なれど近頃、皆よってたかって世継ぎだ側室だと、うるそうてかなわんのじゃ。
余とてストレスが溜まるわい。
「だからと言って、遠江守様に八つ当たりはおやめなされ」
余の腹の中を読んだかのように右近が呟いた。
「この始末、私に任せていただけますか?」
漆黒の瞳が余の目の奥を見つめている。
「殿、お返事は」
おお。いつもながら、たまらぬなあ、その目。
余に否やがあろうはずもなく、
「よきにはからえ」
と、涎を堪えつつ鷹揚にうなずいた。
*
後に仙之丞から聞く所によれば、右近は松平家の留守居から遠江守の好物を聞き出し、御坊主の木阿弥を通して弁当を届けたそうな。ご丁寧に文まで添えて。

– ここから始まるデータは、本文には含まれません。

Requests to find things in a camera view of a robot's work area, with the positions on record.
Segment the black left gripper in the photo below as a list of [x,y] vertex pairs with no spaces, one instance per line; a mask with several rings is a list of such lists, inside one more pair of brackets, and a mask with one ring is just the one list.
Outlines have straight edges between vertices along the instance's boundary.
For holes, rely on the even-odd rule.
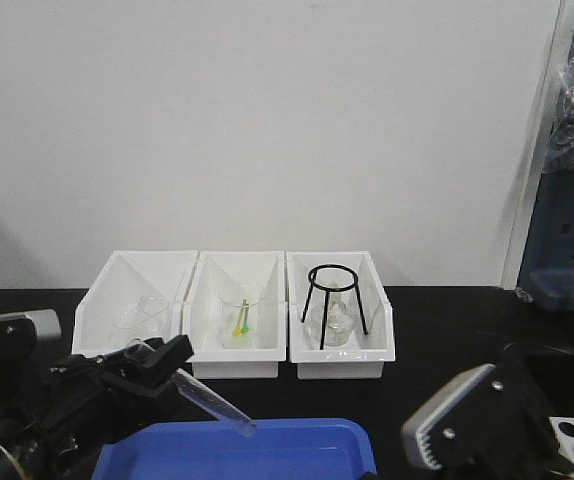
[[189,337],[181,334],[167,342],[135,338],[93,358],[70,356],[31,414],[31,432],[50,450],[63,450],[67,441],[92,450],[158,423],[177,409],[171,399],[178,394],[177,370],[192,355]]

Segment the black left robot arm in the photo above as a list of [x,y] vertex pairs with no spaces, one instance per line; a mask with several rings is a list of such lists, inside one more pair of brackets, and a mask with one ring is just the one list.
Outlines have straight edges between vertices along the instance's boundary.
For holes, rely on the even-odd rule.
[[45,371],[32,361],[38,343],[29,317],[0,317],[0,479],[62,479],[180,407],[172,377],[193,354],[185,335],[72,354]]

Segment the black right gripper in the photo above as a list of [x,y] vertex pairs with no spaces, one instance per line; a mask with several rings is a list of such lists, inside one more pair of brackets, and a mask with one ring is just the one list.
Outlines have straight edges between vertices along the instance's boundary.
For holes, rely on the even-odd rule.
[[487,374],[442,420],[444,479],[574,479],[559,453],[550,417],[557,416],[533,381],[501,354]]

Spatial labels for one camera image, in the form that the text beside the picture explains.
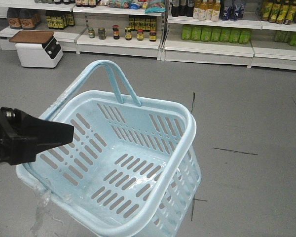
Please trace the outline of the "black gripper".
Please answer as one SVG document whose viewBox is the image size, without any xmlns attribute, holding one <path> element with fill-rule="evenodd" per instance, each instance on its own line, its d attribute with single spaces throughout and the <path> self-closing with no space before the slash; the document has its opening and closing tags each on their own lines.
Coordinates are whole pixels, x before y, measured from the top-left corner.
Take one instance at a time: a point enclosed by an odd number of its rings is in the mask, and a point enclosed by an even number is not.
<svg viewBox="0 0 296 237">
<path fill-rule="evenodd" d="M 36 155 L 73 141 L 74 127 L 46 121 L 22 110 L 0 110 L 0 163 L 19 165 L 36 161 Z"/>
</svg>

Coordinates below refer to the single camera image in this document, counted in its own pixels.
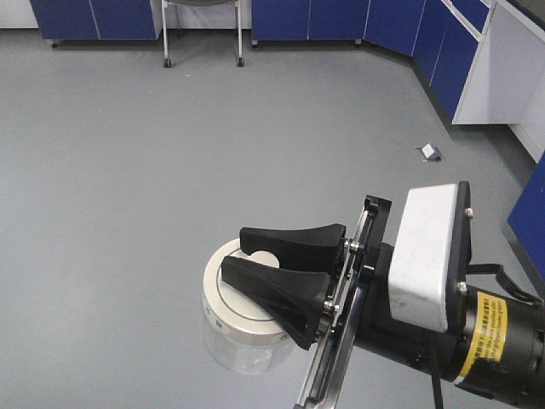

『過日は当家の者が、非礼にも突然大勢にて押しかけたにも拘らず、手厚くおもてなしいただき、恐悦至極にござります。名家の当主とはかくあるべきと、遠江守様のご器量に感服いたした次第です。本日はお詫びに、当家で弁当を用意させていただきました。私の手料理にてお口に合いますかどうかわかりませぬが、お召し上がりいただければ望外の喜び。今後とも当家の愚殿をどうぞよしなに』
先日、遠江守が目を潤ませ、米粒ひとつ残さず完食しておったのは、その弁当じゃな。
どうせ作ったのは仁平であろう? 右近も罪なことをするのう…。
おわり
あとがき:この弁当エピソードの元ネタは、幕末の羽倉外記という人が記した、後に老中となる阿部候と大久保候の若き日の逸話です。阿部候が大久保候の弁当を盗み食いし、仕返しに大久保候が供を引き連れて、阿部候の屋敷でさんざん飲み食いしていったという話。